5. **Model Creation:**

   In the file `notebooks/10.exercise.ipynb`:
   - Create the following models:
      1. Random Forest ([RandomForestRegressor](https://scikit-learn.org/stable/modules/generated/sklearn.ensemble.RandomForestRegressor.html))
      2. Decision Tree ([DecisionTreeRegressor](https://scikit-learn.org/stable/modules/generated/sklearn.tree.DecisionTreeRegressor.html))
      3. Linear Regression with Elastic Net ([ElasticNet](https://scikit-learn.org/stable/modules/generated/sklearn.linear_model.ElasticNet.html))
   
   Follow a similar process to the models presented in class (e.g., KNN - `notebooks/07.knn-model.ipynb`):
      - Load the prepared training data.
      - Perform feature engineering if deemed necessary (note: these three models do not require data standardization, unlike SVM and KNN).
      - Conduct feature selection.
      - Perform hyperparameter tuning.
      - Identify a local champion for each model class (the best model for RF, DT, Elastic Net).
      - Save local champions to a pickle file.

6. **Model Evaluation:**
   - In the notebook `notebooks/09.final-comparison-and-summary.ipynb`, load the models you created and check if they outperform the previously used models.

7. **Version Control:**
   - At the end of the class, even if the tasks are incomplete, [commit](https://docs.github.com/en/desktop/making-changes-in-a-branch/committing-and-reviewing-changes-to-your-project-in-github-desktop) your changes using GitHub Desktop.
   - [Push](https://docs.github.com/en/desktop/making-changes-in-a-branch/pushing-changes-to-github-from-github-desktop) your changes to your remote GitHub repository.

8. **Submission:**
   - Send me the link to your GitHub project (my email: *mj.wozniak9@uw.edu.pl*).
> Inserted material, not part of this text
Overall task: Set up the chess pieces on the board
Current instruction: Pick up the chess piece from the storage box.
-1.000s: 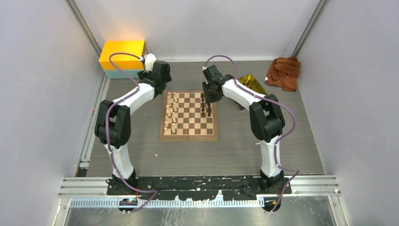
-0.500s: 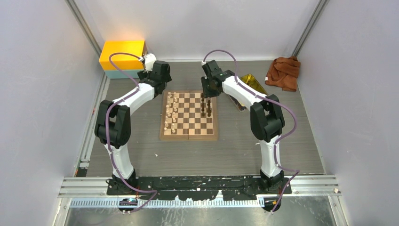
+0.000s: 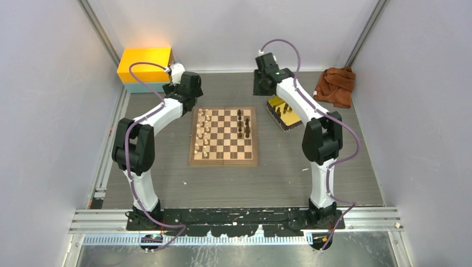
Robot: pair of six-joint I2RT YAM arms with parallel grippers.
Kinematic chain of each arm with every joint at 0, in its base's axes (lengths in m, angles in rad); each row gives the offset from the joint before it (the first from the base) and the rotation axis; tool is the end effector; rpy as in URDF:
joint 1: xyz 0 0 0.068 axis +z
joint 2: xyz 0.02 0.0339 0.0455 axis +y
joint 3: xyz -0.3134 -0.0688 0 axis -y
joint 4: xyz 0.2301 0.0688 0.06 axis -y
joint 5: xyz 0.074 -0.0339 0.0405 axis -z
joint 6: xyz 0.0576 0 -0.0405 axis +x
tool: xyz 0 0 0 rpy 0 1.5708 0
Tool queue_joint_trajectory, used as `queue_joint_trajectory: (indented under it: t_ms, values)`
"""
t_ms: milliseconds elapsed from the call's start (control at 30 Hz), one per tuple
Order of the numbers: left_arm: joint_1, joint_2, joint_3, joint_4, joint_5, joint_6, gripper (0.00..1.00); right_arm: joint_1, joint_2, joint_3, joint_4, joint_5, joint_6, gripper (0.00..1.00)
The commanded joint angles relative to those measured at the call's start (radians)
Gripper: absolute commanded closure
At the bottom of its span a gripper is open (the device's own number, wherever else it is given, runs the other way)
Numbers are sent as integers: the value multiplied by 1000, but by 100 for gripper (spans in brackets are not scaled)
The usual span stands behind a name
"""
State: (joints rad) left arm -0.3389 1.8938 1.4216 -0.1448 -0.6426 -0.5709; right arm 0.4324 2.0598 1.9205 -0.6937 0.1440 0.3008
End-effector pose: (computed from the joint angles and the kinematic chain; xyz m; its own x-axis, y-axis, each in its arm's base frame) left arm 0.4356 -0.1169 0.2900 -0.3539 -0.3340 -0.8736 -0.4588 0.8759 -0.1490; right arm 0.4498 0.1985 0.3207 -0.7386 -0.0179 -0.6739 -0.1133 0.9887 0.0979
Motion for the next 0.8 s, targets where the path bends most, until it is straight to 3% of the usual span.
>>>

Good luck with the exercise! If you have any questions, feel free to ask.

In [1]:
import pandas as pd
import numpy as np
import pickle
from pathlib import Path

from sklearn.ensemble   import RandomForestRegressor
from sklearn.tree       import DecisionTreeRegressor
from sklearn.linear_model import ElasticNet

from sklearn.model_selection import (GridSearchCV, TimeSeriesSplit,
                                     train_test_split)
from sklearn.metrics      import mean_squared_error, make_scorer
from sklearn.feature_selection import RFECV, SelectFromModel
from sklearn.preprocessing import StandardScaler
from sklearn.pipeline    import Pipeline


In [2]:
import sklearn, sys
print("sklearn:", sklearn.__version__)
print("Python executable:", sys.executable)


sklearn: 1.6.1
Python executable: /Users/igor/Downloads/ML_dod1/.venv/bin/python


In [3]:
DATA_DIR   = Path("../data/output")
MODEL_DIR  = Path("../models")
MODEL_DIR.mkdir(parents=True, exist_ok=True)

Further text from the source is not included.